In the legal battle, we were required last week to submit a request for the right to appeal in court for the purpose of obtaining custody of the girl only by the mother, as I pointed out. Submitting such a request requires an immediate deposit of a large sum of money with the court, an amount of money we do not have at this time. It should be noted that this is a deposit to be returned a few months later by the court.

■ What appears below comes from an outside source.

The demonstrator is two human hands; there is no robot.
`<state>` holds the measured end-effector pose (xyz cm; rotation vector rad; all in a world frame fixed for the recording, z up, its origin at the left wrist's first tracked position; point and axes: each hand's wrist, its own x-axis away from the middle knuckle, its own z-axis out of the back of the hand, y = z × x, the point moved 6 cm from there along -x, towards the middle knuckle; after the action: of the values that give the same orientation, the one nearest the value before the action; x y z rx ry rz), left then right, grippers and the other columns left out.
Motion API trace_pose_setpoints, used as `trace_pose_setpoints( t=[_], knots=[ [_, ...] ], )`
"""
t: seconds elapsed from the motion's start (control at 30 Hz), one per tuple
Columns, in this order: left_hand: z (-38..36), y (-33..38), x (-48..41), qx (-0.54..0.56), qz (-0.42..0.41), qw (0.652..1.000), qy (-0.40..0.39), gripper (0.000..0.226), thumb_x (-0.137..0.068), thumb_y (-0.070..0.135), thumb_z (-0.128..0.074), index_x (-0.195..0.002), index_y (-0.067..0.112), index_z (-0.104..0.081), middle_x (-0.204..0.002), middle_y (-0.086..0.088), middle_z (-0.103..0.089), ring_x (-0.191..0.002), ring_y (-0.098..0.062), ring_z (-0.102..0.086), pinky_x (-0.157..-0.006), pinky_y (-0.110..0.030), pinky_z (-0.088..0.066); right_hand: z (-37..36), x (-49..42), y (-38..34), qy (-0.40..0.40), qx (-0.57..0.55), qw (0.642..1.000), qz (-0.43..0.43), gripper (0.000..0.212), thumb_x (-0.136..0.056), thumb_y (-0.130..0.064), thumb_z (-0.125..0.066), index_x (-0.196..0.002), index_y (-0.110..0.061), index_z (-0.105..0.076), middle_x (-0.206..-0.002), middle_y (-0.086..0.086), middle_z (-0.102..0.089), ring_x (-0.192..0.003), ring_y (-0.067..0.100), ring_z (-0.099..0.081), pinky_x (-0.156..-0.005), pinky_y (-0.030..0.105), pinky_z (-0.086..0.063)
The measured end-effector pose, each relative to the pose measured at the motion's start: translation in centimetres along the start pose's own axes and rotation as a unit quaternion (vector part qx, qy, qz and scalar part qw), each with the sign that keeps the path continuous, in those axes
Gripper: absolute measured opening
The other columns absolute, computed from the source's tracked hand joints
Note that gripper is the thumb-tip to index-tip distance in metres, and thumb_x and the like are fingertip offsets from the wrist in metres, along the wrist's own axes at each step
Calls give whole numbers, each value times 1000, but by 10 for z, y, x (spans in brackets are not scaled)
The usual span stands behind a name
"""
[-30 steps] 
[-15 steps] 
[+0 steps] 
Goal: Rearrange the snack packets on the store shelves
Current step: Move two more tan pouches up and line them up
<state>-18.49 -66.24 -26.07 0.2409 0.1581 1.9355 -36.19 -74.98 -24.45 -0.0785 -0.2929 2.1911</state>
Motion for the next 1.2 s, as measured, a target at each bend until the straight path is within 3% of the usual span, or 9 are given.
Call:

I turned to more and more wealthy people I know to ask for help, while emphasizing to them that this wasn’t a donation but a sum of money that would be returned to them later, when I knew well that for them, this was really a paltry amount of money. But each one of them, for his own justifiable reason, refused politely to help at that time. At this stage, I had no idea what to do and couldn’t think where to get the money from – the urgency to obtain it was great. But salvation from Hashem can come in the blink of an eye: I suddenly got a phone call from a dear Jew, a simple man who works for a living and donates to us with a modest standing bank order every month. A few days prior to the call, I included that Jew just by chance in my plea, and on the details of the urgent request that we were required to submit. I couldn’t believe he called me for that purpose. But he excitedly and festively informed me that he has been saving a certain amount of money for a long time that he didn’t need at the moment, and that he would gladly send it for the appeal and get it back in a few months, of course when it was refunded by the court. That Jew, how can we say, is not rich, to put it mildly. I told him that maybe he should wait and I’ll keep trying to get the money in other ways. But he was firm in his opinion, and was not willing to hear this: “You need this money now, I don’t. I’m sending it to you now, whatever happens”, he told me.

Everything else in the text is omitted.